- **WHAT YOU NEED TO DO**
The lines below from the one with "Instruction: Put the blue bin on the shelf" up to and including the one with "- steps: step" are what you should set down, exactly and without pictures.

======

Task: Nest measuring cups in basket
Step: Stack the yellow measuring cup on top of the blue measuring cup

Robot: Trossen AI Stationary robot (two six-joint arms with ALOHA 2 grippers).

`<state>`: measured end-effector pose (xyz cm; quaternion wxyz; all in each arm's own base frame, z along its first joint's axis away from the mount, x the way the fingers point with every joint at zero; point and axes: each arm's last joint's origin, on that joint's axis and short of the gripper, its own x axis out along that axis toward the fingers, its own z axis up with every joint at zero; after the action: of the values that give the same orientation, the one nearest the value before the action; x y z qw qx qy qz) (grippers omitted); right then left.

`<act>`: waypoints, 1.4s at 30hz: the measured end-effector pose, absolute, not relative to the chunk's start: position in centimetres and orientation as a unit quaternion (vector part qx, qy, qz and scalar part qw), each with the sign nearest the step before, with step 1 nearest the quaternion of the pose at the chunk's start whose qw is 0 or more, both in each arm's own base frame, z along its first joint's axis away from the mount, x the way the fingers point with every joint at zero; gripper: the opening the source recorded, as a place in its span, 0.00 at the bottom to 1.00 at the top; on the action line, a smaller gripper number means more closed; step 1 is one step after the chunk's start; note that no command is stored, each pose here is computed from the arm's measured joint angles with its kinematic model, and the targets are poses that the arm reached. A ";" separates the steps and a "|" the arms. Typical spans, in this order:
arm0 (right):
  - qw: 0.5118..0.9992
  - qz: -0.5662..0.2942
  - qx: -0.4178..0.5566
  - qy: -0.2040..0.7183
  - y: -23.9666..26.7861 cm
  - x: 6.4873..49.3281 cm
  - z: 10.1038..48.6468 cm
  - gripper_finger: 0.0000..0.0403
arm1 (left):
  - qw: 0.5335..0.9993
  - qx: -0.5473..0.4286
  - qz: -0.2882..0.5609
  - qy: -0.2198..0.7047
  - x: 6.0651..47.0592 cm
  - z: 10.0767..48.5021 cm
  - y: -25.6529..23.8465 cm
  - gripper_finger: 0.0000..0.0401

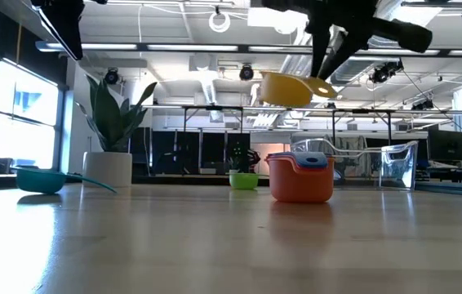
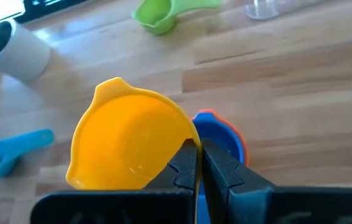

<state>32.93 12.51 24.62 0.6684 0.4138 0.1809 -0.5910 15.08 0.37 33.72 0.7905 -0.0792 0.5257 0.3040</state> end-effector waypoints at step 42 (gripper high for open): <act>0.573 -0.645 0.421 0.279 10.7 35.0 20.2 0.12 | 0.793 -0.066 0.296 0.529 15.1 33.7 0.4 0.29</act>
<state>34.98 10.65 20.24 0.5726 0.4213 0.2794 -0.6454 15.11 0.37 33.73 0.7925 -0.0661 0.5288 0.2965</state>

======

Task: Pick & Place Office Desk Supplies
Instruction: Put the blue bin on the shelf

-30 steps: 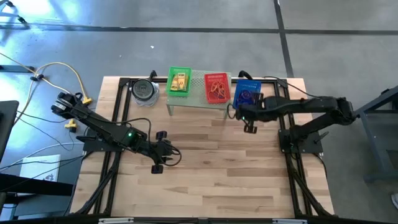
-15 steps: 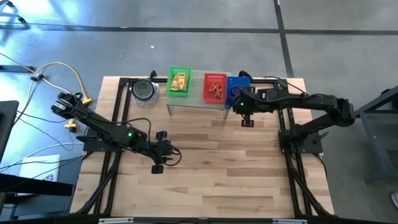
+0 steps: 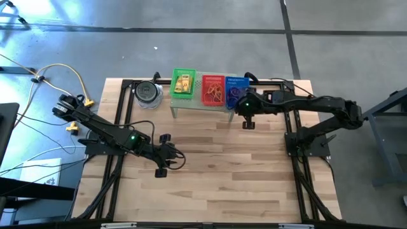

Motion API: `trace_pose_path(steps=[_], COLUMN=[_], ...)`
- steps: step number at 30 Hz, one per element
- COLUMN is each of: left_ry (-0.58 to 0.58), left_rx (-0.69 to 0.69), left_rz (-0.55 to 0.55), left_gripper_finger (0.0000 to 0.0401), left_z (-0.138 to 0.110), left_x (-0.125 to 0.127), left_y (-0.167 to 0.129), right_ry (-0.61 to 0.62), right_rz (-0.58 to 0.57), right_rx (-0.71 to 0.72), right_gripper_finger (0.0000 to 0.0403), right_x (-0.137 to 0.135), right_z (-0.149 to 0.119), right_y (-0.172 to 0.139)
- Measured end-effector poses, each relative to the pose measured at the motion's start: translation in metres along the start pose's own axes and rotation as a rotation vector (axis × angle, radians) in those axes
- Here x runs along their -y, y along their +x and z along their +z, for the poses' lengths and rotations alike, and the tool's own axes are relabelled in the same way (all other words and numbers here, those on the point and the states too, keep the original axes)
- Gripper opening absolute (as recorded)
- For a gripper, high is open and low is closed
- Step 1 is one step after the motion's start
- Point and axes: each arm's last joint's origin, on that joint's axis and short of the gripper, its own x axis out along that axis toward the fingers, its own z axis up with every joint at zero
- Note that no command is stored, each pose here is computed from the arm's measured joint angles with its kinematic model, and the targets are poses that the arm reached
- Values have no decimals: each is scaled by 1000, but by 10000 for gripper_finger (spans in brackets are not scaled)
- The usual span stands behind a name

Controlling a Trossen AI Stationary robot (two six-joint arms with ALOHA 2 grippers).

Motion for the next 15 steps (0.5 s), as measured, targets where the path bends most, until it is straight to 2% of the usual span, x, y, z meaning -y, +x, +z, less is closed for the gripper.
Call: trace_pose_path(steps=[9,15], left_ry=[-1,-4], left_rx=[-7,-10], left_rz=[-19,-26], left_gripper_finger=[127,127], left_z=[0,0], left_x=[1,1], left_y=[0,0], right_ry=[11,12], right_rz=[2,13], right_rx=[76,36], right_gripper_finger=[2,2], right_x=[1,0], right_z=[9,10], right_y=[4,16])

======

- **TASK ANSWER**
Instruction: Put the blue bin on the shelf

-30 steps: 
-15 steps: 
+0 steps: 

Motion API: `trace_pose_path(steps=[_], COLUMN=[_], ...)`
- steps: step number at 30 Hz, one per element

This completes the response.